Beyond helping clients with litigation, guidance, planning, advocacy and other legal needs, Gordon Law helps clients anticipate problems before they occur, and solve small problems before they become big problems. We had a chance to interview Aviva Gordon and this is what she shared up with us.

Talk to us about your law practice. How did it all get started for you and what is the inspiration that drives you the most when it comes to helping small business owners be successful?

As a young lawyer, I learned that the area I could affect the most change was in helping businesses and their owners navigate the legal system to better protect and grow their business.  My first mentors encouraged me to try all areas of law.  I did a few divorces…I managed a few personal injury cases…but I really found my strength in business law.  I am perpetually inspired by the innovation, imagination, drive and outright moxie of business owners.  Anytime that I can nurture and encourage that, I will.

If you find one moment in your career that stood out the most to you, perhaps a trial or someone who walked into your office, without mentioning names of course, what would it be and why?

There are many such moments and experiences.  However, one that stands out is a case that I litigated for a business in Henderson.  I had filed a lawsuit on behalf of the current business owners in relation to a dispute with some of their former partners.  The case was very strong, however, it would have taken years and hundreds of thousands of dollars in attorneys’ fees to litigate to conclusion.  There was a settlement conference early in the process and we were able to settle it.  Although there are many cases in which this occurs for me, this one was memorable in that I knew I stood to gain significantly personally and financially by discouraging the settlement, but it never even crossed my mind. Even though it would have meant years of attorneys’ fees coming my way, I encouraged the client to settle the case early so that the business could put the dispute behind it.  The business has since grown exponentially.

What is one of the key milestones for you personally that you have achieved and why is that important to you?

There are so many of these.  It may sound trite or cliche, but each time a business has benefited from my efforts is a key milestone for me. It’s a tremendous honor for me to earn and keep the trust of my clients — and I strive to do everything within my expertise and experience to represent them and their interests vigorously.

We notice you’re very involved in the Henderson Chamber of Commerce and also work hard to provide helpful workshops to business owners. What motivates you to give back? What do you hope to accomplish? What do you hope others take from your service?

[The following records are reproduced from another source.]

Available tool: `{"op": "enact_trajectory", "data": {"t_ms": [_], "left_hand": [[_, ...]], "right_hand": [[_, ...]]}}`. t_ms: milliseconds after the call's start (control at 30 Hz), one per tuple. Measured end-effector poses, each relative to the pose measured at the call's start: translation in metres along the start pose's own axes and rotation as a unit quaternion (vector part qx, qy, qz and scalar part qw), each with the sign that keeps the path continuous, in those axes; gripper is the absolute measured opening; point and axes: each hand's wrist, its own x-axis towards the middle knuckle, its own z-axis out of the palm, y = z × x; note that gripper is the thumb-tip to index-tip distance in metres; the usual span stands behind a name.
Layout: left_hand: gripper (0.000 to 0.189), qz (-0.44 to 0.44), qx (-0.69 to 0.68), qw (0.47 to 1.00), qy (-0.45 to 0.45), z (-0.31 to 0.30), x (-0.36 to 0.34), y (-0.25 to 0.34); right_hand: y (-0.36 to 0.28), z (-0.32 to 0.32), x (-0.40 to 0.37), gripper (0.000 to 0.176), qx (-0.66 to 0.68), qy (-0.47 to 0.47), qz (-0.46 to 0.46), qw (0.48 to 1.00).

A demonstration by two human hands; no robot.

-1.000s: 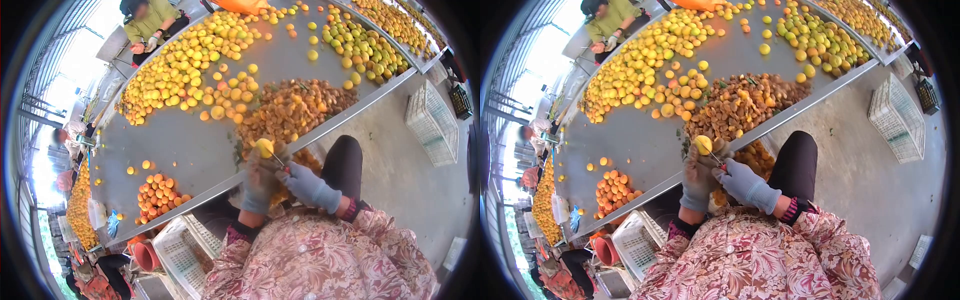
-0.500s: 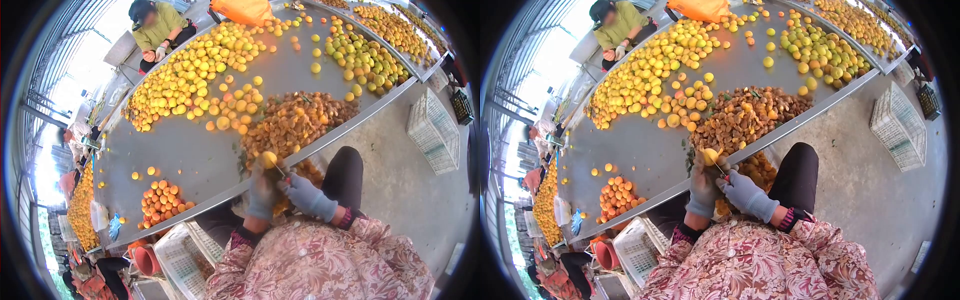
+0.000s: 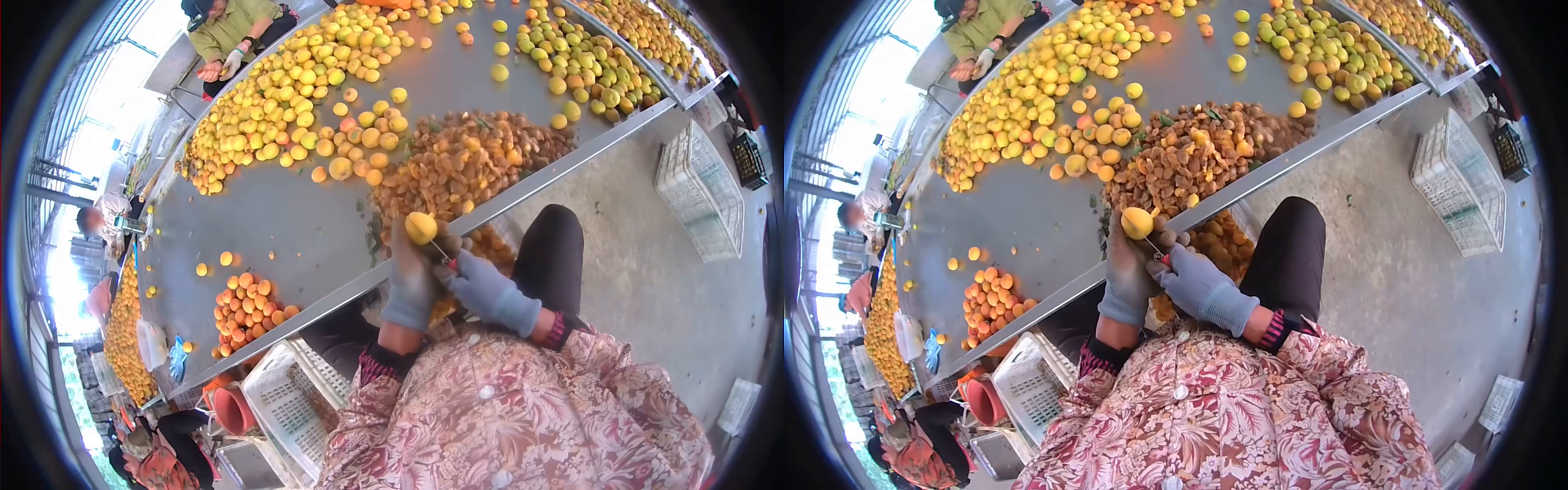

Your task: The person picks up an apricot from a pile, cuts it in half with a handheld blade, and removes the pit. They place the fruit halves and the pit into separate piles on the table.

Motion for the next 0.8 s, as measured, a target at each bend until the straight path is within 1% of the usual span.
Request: {"op": "enact_trajectory", "data": {"t_ms": [67, 100, 133, 167, 200, 233, 300, 367, 400, 433, 500, 533, 567, 600, 633, 667, 700, 733, 767, 800], "left_hand": [[0.059, -0.028, 0.0, 0.997, 0.072, 0.01, -0.006, 0.003], [0.059, -0.02, -0.001, 0.997, 0.074, 0.009, -0.007, 0.0], [0.059, 0.056, 0.093, 0.994, 0.031, 0.005, -0.008, -0.005], [0.06, 0.134, 0.186, 0.973, -0.008, 0.004, -0.009, -0.005], [0.046, 0.021, 0.061, 0.995, -0.078, 0.001, -0.01, 0.004], [0.046, 0.047, 0.058, 0.995, -0.066, -0.002, -0.013, 0.006], [0.044, 0.062, 0.047, 0.991, -0.106, -0.008, -0.007, -0.003], [0.044, 0.002, 0.015, 0.997, -0.071, -0.016, -0.002, -0.004], [0.045, 0.012, -0.038, 0.999, -0.025, -0.012, 0.001, -0.011], [0.045, 0.032, -0.046, 0.998, -0.021, -0.004, -0.002, -0.008], [0.045, 0.025, -0.012, 0.999, -0.025, 0.001, -0.009, 0.0], [0.044, 0.047, 0.012, 0.999, -0.001, -0.007, -0.004, -0.003], [0.044, 0.079, -0.002, 0.997, 0.02, -0.009, -0.001, -0.002], [0.044, 0.078, -0.004, 0.997, 0.016, -0.006, 0.002, 0.0], [0.044, 0.072, -0.006, 0.997, 0.009, -0.004, 0.002, 0.002], [0.044, 0.091, -0.019, 0.996, 0.019, 0.0, 0.0, 0.003], [0.045, 0.173, 0.092, 0.976, 0.095, 0.001, -0.007, 0.009], [0.045, 0.231, 0.211, 0.936, 0.164, 0.003, -0.009, 0.013], [0.045, 0.239, 0.206, 0.934, 0.17, 0.0, -0.013, 0.017], [0.047, 0.191, 0.127, 0.967, 0.113, -0.004, -0.018, 0.02]], "right_hand": [[0.01, 0.003, 0.002, 0.044, 0.084, 0.021, -0.026, 0.996], [0.014, 0.004, 0.004, 0.044, 0.081, 0.016, -0.032, 0.996], [0.017, 0.005, 0.006, 0.044, 0.114, 0.013, -0.036, 0.993], [0.02, 0.004, 0.007, 0.044, 0.145, 0.007, -0.04, 0.989], [0.021, 0.003, 0.007, 0.037, 0.114, 0.025, -0.063, 0.991], [0.019, 0.003, 0.007, 0.037, 0.105, 0.003, -0.08, 0.991], [0.014, 0.003, 0.007, 0.028, 0.28, -0.029, -0.012, 0.959], [0.018, 0.01, 0.008, 0.02, 0.268, -0.015, -0.017, 0.963], [0.022, 0.014, 0.01, 0.02, 0.303, -0.013, -0.028, 0.953], [0.023, 0.014, 0.009, 0.02, 0.291, -0.029, -0.034, 0.956], [0.026, 0.015, 0.008, 0.019, 0.294, -0.012, 0.0, 0.956], [0.032, 0.016, 0.01, 0.016, 0.26, 0.023, -0.066, 0.963], [0.038, 0.017, 0.015, 0.014, 0.228, 0.05, -0.134, 0.963], [0.038, 0.011, 0.019, 0.014, 0.02, 0.087, -0.242, 0.966], [0.005, 0.011, 0.009, 0.017, 0.286, 0.01, -0.054, 0.957], [0.012, 0.008, 0.015, 0.017, 0.273, -0.008, -0.07, 0.96], [0.012, 0.008, 0.025, 0.016, 0.255, -0.034, -0.091, 0.962], [-0.004, 0.008, 0.019, 0.023, 0.315, -0.047, -0.011, 0.948], [-0.007, 0.012, 0.022, 0.023, 0.309, -0.056, -0.013, 0.949], [-0.008, 0.017, 0.025, 0.026, 0.284, -0.059, -0.034, 0.956]]}}
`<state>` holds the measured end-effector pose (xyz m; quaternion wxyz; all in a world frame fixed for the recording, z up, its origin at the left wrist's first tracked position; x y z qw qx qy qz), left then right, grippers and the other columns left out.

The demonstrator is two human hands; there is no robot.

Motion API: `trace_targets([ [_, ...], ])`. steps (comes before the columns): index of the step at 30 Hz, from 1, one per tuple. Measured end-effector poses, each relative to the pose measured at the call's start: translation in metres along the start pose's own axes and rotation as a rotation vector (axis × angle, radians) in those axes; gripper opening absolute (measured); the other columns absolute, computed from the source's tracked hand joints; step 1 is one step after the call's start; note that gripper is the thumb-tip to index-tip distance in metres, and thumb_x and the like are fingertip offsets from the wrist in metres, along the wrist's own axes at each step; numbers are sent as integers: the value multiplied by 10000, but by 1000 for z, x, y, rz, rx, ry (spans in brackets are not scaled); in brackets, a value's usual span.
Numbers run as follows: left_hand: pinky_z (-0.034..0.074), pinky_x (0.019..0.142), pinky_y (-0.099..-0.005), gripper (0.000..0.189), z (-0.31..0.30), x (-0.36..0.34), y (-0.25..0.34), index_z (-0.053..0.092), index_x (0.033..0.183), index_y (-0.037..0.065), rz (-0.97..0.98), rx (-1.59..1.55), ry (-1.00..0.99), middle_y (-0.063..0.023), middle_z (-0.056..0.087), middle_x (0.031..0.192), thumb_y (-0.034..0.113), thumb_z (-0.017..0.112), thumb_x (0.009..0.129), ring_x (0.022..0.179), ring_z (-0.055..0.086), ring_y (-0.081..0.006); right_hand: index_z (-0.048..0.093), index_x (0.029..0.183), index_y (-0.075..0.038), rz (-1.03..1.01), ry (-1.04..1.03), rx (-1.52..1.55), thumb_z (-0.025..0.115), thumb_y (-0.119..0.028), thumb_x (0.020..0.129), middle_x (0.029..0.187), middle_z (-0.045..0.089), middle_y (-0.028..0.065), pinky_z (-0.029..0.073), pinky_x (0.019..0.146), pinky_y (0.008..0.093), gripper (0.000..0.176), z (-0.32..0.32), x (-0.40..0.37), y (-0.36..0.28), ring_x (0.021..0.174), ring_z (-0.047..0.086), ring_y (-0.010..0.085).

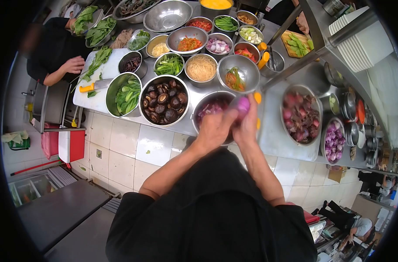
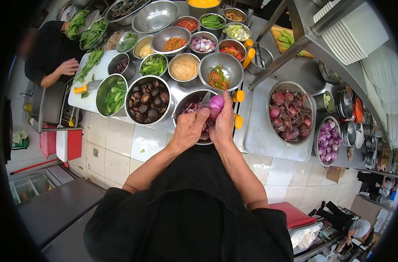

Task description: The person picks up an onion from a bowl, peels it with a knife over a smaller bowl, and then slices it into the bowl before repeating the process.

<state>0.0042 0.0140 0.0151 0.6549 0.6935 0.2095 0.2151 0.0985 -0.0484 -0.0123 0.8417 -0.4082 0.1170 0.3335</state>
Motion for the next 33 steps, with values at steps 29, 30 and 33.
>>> trace_targets([
  [29,482,637,-303,295,-27,7,-37,677,935,-39,-143,335,-86,-119,658,738,229,744,831,666,588,-138,586,888,-72,325,-148,151,451,-442,952,728,580,74,452,595,325,399,-12,5,-19,666,565,204],
  [30,472,633,-281,308,-24,7,-32,681,939,-32,-179,220,-120,-89,651,739,250,747,834,681,561,-99,590,893,-62,305,-158,170,455,-425,952,741,587,77,462,630,331,392,-8,3,-18,686,571,209],
  [33,437,594,-235,370,-12,8,-6,694,903,-13,-159,44,-166,-10,601,683,351,738,851,676,500,-39,597,896,-34,325,-16,170,460,-386,952,794,613,90,483,721,339,382,7,-4,-17,749,592,220],
])
Point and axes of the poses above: each hand's wrist, its own x-axis towards the middle knuckle, its own z-axis out of the palm, y = z × x, the point moved 2 cm from there along x, towards the middle knuckle
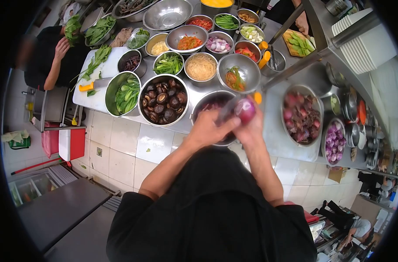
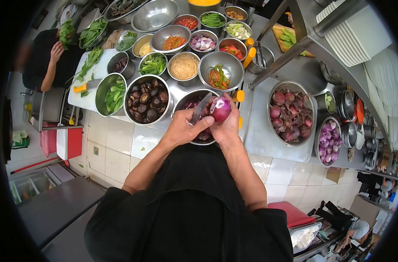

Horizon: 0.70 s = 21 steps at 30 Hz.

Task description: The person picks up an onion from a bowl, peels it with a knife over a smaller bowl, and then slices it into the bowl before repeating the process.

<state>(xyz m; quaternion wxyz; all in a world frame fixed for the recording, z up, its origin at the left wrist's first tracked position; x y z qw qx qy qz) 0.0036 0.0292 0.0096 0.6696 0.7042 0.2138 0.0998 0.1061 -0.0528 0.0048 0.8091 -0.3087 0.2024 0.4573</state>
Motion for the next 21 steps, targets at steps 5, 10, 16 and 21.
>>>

I live in this community and have raised a family here.  Giving back to ensure that our business community thrives; thereby ensuring all aspects of our community thrive, is my obligation as a good citizen.  I have certain skills and talents as a lawyer and want to be able to contribute those to my community.  I think the workshops are helpful for people considering becoming business owners or are new business owners.  There are so many things that a new business needs and often owners don’t know what they don’t know.  Helping them to form a strong foundation benefits them and our community as a whole.

Bonus Question:

When you’re not in full on attorney mode, what do you enjoy doing most? What makes you smile? What brings you joy?

I have an amazing husband and three fantastic children.  Any moment I am not in attorney mode is dedicated to them.  There are a few other things I do that fill my cup of joy up. I love hiking and taking in all of the natural beauty that Southern Nevada has to offer.  I am an avid reader – typically fiction. I also find myself enjoying cooking for my family more and more. 

Visit Gordon Law: http://gordonlawlv.com

Michelle has been a part of the journey ever since Bigtime Daily started. As a strong learner and passionate writer, she contributes her editing skills for the news agency. She also jots down intellectual pieces from categories such as science and health.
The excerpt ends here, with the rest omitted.